WHAT YOU WILL DO -> Locate the word "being" in the material, then show every line that holds it.

DATA SEGMENT ->
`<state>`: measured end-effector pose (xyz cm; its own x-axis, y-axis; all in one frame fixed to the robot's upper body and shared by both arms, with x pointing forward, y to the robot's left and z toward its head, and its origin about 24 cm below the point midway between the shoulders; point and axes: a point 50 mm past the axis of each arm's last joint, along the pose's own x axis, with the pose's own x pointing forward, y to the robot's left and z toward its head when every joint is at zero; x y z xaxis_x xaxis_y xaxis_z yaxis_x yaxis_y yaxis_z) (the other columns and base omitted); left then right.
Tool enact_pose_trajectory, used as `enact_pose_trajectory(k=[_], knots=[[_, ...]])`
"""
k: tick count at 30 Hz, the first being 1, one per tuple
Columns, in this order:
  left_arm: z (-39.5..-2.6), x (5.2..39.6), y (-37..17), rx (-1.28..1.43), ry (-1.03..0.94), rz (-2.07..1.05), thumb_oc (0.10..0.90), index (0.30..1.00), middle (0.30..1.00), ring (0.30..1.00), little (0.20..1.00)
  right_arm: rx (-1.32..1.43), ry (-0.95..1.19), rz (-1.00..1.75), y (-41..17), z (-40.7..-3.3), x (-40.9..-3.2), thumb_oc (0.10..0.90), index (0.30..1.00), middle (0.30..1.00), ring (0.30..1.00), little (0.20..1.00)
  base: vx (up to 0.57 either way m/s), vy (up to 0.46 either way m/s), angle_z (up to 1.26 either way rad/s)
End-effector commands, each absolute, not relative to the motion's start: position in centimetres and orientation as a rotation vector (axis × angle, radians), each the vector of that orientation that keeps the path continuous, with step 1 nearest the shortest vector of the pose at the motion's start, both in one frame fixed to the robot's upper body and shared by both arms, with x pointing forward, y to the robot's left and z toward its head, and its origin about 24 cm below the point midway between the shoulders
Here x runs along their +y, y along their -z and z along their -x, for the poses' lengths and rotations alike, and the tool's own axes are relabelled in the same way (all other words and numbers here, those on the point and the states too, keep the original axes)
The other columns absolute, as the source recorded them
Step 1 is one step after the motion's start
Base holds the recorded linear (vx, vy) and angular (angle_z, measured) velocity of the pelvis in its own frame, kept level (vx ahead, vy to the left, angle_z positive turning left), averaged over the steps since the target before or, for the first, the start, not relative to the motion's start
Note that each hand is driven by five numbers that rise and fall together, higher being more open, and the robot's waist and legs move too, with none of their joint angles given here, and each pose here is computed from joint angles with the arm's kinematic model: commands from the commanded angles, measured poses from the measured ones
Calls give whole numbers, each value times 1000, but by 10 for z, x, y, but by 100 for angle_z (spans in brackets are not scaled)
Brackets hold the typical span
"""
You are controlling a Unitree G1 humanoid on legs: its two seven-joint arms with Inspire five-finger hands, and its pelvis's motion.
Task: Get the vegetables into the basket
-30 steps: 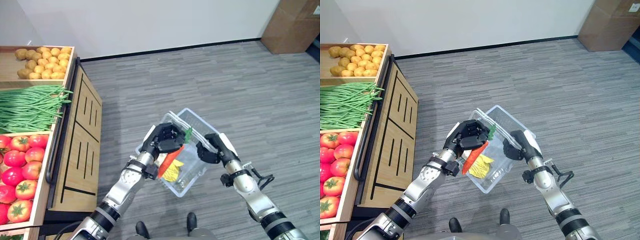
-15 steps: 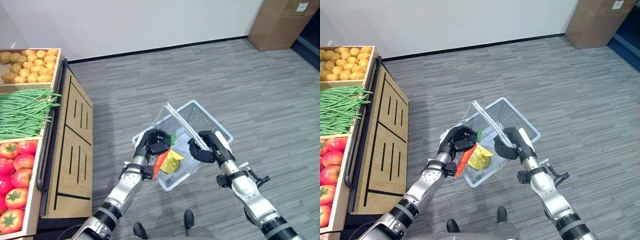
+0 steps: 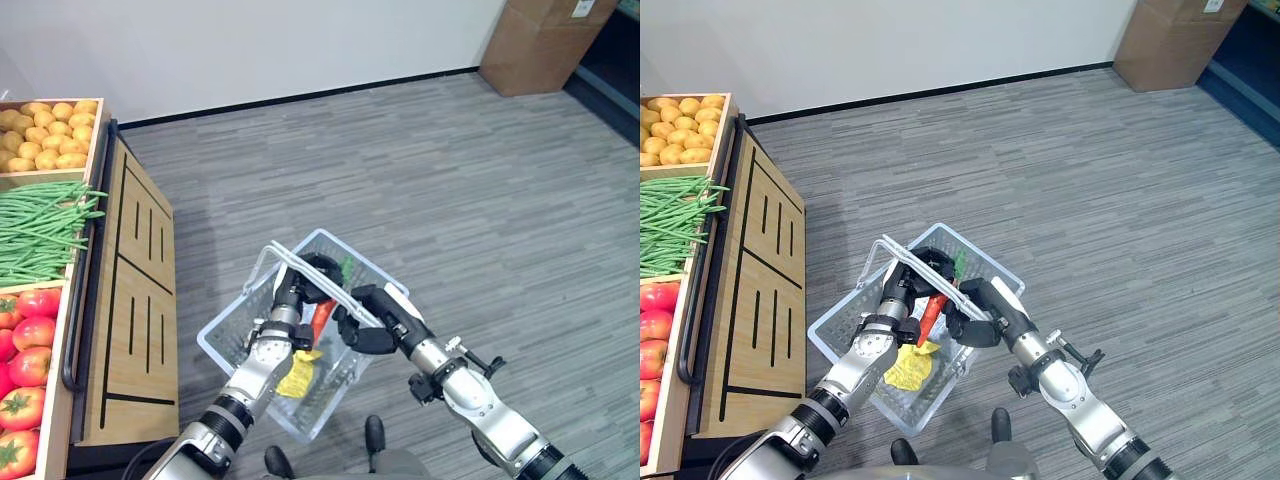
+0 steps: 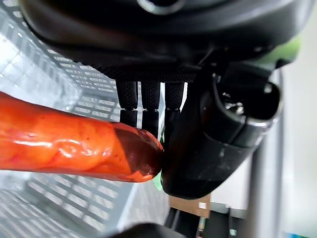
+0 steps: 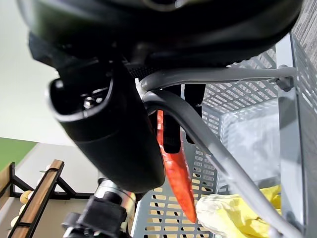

RESULT OF THE TASK ->
k: tick count at 30 Hz, the first being 1, one per tuple
Note that each hand is driven by five numbers that rise and fall together, higher being more open, and the robot's waist and legs move too, with none of their joint angles given here, and each pose here is computed from joint angles with the arm's kinematic model: commands from the commanded angles, measured poses from the measured ones

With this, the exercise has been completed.